Instructions for the task |
In the listing below, the lines from the first through the one with "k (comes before" are to be copied word for word.

Data extract |
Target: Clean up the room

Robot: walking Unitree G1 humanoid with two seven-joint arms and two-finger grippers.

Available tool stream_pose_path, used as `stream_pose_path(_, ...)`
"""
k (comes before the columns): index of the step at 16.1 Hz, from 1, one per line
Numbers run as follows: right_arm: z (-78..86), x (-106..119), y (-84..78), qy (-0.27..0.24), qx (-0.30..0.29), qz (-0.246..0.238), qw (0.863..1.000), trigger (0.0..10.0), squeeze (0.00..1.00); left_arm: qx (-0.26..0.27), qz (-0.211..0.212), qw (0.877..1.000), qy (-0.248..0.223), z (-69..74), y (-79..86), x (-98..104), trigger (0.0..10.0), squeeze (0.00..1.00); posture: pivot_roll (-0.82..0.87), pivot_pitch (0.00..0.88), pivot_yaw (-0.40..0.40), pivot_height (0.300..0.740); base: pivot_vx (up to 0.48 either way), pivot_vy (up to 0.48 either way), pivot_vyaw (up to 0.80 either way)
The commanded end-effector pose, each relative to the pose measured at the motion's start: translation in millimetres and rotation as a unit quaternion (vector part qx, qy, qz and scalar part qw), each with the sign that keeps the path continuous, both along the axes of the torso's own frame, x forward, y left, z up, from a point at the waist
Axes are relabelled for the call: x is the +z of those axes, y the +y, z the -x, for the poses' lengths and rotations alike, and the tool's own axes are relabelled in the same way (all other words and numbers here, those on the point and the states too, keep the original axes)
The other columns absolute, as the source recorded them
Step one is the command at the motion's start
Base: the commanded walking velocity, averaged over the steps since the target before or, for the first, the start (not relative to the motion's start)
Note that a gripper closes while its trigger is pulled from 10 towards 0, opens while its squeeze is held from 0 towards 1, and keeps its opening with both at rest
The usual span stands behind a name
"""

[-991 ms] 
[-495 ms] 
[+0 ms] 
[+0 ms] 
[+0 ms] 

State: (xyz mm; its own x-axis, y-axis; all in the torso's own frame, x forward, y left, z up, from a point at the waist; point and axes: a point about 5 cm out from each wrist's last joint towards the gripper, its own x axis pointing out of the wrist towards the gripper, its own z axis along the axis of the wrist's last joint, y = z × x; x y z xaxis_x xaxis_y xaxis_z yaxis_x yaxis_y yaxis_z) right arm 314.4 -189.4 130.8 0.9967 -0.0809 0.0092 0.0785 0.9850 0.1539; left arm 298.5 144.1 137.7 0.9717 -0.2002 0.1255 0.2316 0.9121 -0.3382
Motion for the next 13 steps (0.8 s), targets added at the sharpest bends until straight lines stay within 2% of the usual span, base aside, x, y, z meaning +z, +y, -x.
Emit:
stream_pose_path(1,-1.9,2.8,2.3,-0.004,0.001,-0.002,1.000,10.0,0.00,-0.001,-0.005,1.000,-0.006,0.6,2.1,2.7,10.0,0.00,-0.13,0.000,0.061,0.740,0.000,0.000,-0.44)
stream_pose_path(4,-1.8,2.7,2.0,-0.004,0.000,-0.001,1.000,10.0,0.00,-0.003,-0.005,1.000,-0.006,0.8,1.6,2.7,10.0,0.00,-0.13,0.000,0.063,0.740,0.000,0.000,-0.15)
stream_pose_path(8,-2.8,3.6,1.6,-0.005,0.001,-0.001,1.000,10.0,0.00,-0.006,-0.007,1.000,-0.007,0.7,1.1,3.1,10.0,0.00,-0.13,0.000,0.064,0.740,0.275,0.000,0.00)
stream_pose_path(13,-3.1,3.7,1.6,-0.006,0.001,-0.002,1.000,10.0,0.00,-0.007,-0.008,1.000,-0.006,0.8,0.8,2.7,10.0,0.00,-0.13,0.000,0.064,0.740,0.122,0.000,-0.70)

Your solution |
Target: Clean up the room

Robot: walking Unitree G1 humanoid with two seven-joint arms and two-finger grippers.

Available tool stream_pose_path, used as `stream_pose_path(_, ...)`
"""
k (comes before the columns): index of the step at 16.1 Hz, from 1, one per line

No further output is needed for this exercise.